Another sight was a little girl, probably 12 or 13, cuddled in a woman’s arms, her face red and her eyes puffy and swollen as she nestled her arm- which was also swollen. There were easily 15 other patients scattered across the rooms-in different degrees of anxiety and pain. The prize for Best Emergency easily went to a couple sitting a couple benches in. The woman was pregnant- looking ready to pop at any second and at the moment she held her partner’s fingers in a vice grip- squeezing it in time to her contractions. The man-her husband judging from the gold bands on their wedding fingers seemed to be in far worse shape than she was. His hands were white- from blood loss and his expression could only be called hunted like that of a rabbit taunted by a dozen hungry wolves. At the front of the room protected by a long rectangular pane of glass sat the emergency room attendant. She however, appeared to be in good health and was positively glowing as she chatted away on the phone-dipping her head back in a torso shaking, eye-crinkling laugh.

Marching up to the door of the cubicle, Nurse Smith wrenched it open and slapped her clipboard unto the wooden desk.
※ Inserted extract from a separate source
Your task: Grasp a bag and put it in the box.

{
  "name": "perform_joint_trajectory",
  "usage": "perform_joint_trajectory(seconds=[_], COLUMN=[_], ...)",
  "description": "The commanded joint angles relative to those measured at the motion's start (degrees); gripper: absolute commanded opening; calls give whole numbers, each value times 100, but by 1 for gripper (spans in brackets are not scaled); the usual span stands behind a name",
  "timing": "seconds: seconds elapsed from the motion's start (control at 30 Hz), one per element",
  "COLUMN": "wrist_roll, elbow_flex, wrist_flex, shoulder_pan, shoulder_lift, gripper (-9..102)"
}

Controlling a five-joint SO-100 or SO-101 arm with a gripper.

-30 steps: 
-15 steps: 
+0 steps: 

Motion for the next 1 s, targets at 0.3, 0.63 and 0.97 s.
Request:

The attendant was still engrossed in her conversation- her pen tapping away at the oak table top, her tongue and teeth toying with a piece of Wrigley’s, the blue one. Nurse Smith tapped her on the shoulder and took the phone from her hands before checking the name on her name tag.
“Samantha, explain to mi why the patients not being attended to.”
“I’m on a very important call Nurse”
“Mi neva ask yuh dat.“ At this she turned and pointed to me. "You! You! Is you me talking to.”
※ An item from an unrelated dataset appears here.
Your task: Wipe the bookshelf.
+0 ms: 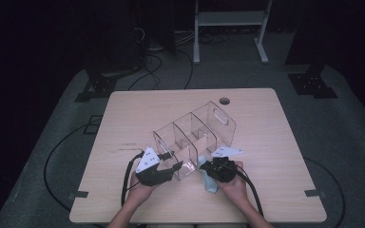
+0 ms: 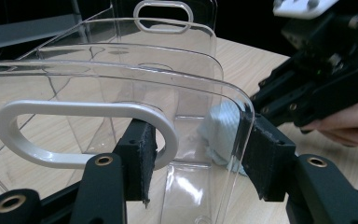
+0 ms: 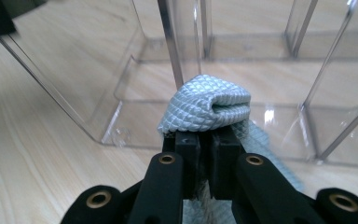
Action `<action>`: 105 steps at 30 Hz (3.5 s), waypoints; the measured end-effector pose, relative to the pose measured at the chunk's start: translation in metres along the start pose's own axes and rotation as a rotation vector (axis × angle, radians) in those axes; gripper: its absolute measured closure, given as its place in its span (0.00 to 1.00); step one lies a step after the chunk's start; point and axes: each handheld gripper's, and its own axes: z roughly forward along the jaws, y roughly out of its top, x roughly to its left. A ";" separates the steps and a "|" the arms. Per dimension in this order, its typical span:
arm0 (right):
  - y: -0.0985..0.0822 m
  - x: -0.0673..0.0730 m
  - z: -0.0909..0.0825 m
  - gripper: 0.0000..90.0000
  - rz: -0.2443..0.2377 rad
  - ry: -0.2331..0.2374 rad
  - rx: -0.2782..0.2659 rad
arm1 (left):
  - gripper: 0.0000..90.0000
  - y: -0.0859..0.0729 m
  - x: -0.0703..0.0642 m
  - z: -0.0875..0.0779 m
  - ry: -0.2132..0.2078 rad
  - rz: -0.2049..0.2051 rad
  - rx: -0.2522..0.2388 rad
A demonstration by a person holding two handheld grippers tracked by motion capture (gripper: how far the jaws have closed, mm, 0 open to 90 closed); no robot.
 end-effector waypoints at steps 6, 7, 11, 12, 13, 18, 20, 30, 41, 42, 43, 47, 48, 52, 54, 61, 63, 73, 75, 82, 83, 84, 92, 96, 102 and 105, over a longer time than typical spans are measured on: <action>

      Okay Thandy, now is not the time to tell her that your name isn't "You."

“Yes?”

    "Mi did ask har wat she doing on the phone?"
    "No miss. You didn't."

Nurse Smith turned back to the room attended and waved the phone in Samantha’s face. “I want them attended to immediately.”
“They have to wait a little…”
“This is an emergency room Samantha. Not Bobette’s hair dressing shop. They are here because they need di attention now. If them did want to wait, dem woulda line up fi buy cash pot. Govament not paying you to su-su-su on the phone. Now I want every single one of these patients seen to immediately. When I come back in 15 minutes I doe wah see none of these faces. Yuh understand?”
“My call…”
Shooting her a look cold enough to freeze hell, Nurse Smith put the receiver to her ear and listened. “Hello…yes Good eveling? Yuh work here?
Mi did think so. Yaw dead? Yuh giving birth tonight? Yuh have any emergency wi can help yuh wid tonight?” a long, pregnant pause.

“That’s right sir. I didn’t think so but right now, mi have at least 10 people who might drop dead in 5 minutes so excuse Samantha. Call back later”
Dropping the receiver on the cradle Nurse Davis picked up her clipboard and glared at Samantha. “I want that pregnant lady prepped for delivery in 3 minutes. Find somebody else to cover yuh shift for the next 3 weeks. Get to it.”
“But I need this job! “
“You! Mi did ask har dat?”
“No Nurse Smith. You did not.”
“But-”
“You have 2 minutes. Waste any more time and yuh can just doe come back a work. Call the nurses now.”

Stepping back to avoid Nurse Smith’s murderous footsteps, I looked up just in time to see her walk into the room. Unlike the other patients, all in varying stages of distress, this woman walked in calmer than the angel of death. There was blood everywhere, on her white tshirt, on her hands, on the sheet that was wrapped around her waist. Blood, for most people, was the first ingredient needed to lose one’s shit, but her eyes were clear and calm- her face as stiff and unmoving as my nurse’s uniform after Grandma used the Lander’s spray to starch them.